It’s a story about perseverance, yes, but also about a fair amount of luck
CHICAGO >> You may have heard that Michelle Obama’s best-selling book “Becoming” is a wellwritten and fascinating story of a working-class Chicago girl who overcame obstacles to make it to the White House.
I’m not here to say otherwise — I unabashedly loved this book.
The criticism isn’t for Michelle Obama. It’s for anyone who reads this remarkable story and walks away believing the dreaded cliche about every person of color who broke barriers: Skin pigment, gender and race or ethnicity won’t hamper those who work hard enough and persevere.
If only.
Clearly, the former first lady worked hard, sacrificed and endured after, for instance, her high school guidance counselor said she didn’t think the girl then known as Michelle Robinson was “Princeton material.”
But the portion of America that worries about how our young people of modest means, our young immigrants and our children of color will ever close the academic, earnings and life-expectancy gaps with their white peers should not overlook the many privileges that she enjoyed.
Both her parents worked and enjoyed a stable marriage.

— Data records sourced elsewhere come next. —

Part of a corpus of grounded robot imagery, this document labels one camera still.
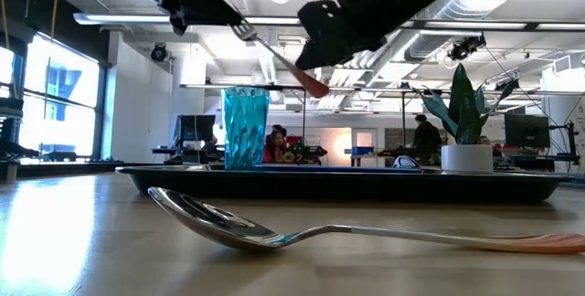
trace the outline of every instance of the computer monitor
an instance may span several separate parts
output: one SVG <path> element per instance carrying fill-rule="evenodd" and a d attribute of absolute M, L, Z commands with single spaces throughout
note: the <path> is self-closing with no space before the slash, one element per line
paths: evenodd
<path fill-rule="evenodd" d="M 506 114 L 504 124 L 506 145 L 532 148 L 550 147 L 548 117 Z"/>
<path fill-rule="evenodd" d="M 211 141 L 215 122 L 215 115 L 180 115 L 176 117 L 175 139 L 179 146 L 184 141 Z"/>

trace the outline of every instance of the plant leaf
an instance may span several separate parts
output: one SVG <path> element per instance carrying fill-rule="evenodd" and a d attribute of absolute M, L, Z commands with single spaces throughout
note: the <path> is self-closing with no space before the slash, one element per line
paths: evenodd
<path fill-rule="evenodd" d="M 413 90 L 422 98 L 427 110 L 435 117 L 441 119 L 445 130 L 455 137 L 455 134 L 457 133 L 457 124 L 449 117 L 449 110 L 447 109 L 445 102 L 442 100 L 441 95 L 436 94 L 431 90 L 432 98 L 430 98 L 425 96 L 420 90 L 414 88 Z"/>
<path fill-rule="evenodd" d="M 469 96 L 474 97 L 473 87 L 469 78 L 467 78 L 467 71 L 463 64 L 459 64 L 455 73 L 453 74 L 453 82 L 451 87 L 451 99 L 449 103 L 449 117 L 458 122 L 461 119 L 461 110 L 465 98 Z"/>
<path fill-rule="evenodd" d="M 490 111 L 487 112 L 487 114 L 492 114 L 494 113 L 494 111 L 497 109 L 497 106 L 500 104 L 500 102 L 507 98 L 508 96 L 510 96 L 510 94 L 512 94 L 512 92 L 514 91 L 514 89 L 518 86 L 517 81 L 516 82 L 510 82 L 509 84 L 507 84 L 507 86 L 505 86 L 504 90 L 502 90 L 502 95 L 500 95 L 500 98 L 497 100 L 497 102 L 492 105 L 492 107 L 490 108 Z"/>
<path fill-rule="evenodd" d="M 461 108 L 461 119 L 455 140 L 457 144 L 477 144 L 482 133 L 482 122 L 474 97 L 466 97 Z"/>
<path fill-rule="evenodd" d="M 481 125 L 482 127 L 484 127 L 484 125 L 485 125 L 485 123 L 487 122 L 487 119 L 488 119 L 489 117 L 490 117 L 490 115 L 489 115 L 489 114 L 486 114 L 485 116 L 482 116 L 482 118 L 480 118 L 480 119 L 479 119 L 479 121 L 480 121 L 480 125 Z"/>
<path fill-rule="evenodd" d="M 475 105 L 477 106 L 477 111 L 479 114 L 482 114 L 485 111 L 485 96 L 483 86 L 484 84 L 482 83 L 475 91 Z"/>

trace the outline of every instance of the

The Robinsons were working class, but they lived with their greataunt and uncle in a home the family eventually inherited. This gave them stability and allowed the Robinsons to make the kids the family’s sole focus.
The Robinson kids had all kinds of social capital. Their parents allowed them to manage their own affairs. They had piano lessons and recitals in downtown Chicago auditoriums given by their great-aunt — who, incredibly, long ago sued Northwestern University for discrimination after having been denied a spot in the women’s dorm.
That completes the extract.